▶ Problem to work on:
What appears from the line containing "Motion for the" to the end of the listing below should be copied exactly, with no other lines.

────────────────

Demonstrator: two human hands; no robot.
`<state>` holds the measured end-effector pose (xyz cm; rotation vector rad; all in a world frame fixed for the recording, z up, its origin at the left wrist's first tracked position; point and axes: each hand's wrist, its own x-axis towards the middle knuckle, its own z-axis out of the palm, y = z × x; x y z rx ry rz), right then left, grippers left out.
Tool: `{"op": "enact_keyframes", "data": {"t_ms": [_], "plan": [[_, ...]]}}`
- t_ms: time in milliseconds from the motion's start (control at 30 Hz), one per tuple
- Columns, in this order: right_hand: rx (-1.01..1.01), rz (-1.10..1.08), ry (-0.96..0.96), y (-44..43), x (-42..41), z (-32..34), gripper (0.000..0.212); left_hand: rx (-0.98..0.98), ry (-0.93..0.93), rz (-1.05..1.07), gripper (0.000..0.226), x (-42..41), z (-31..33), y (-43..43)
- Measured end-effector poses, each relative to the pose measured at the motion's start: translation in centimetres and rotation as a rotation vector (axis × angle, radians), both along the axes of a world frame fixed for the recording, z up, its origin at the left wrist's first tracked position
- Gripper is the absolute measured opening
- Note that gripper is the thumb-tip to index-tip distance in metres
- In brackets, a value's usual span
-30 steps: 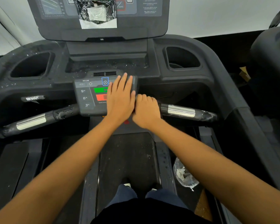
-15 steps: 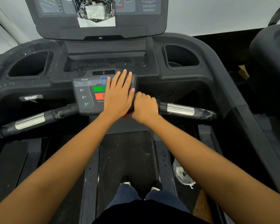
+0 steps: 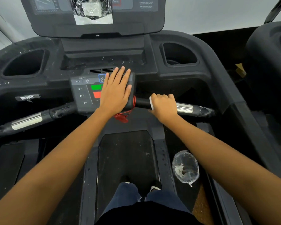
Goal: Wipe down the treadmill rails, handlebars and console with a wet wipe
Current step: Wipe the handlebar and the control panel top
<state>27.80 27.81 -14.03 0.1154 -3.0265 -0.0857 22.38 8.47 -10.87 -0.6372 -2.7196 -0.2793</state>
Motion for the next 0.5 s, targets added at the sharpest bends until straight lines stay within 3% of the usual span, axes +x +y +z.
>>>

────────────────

▶ Result:
Motion for the next 0.5 s, targets added at the sharpest bends until straight lines stay within 3% of the usual span, axes +x +y +z.
>>>

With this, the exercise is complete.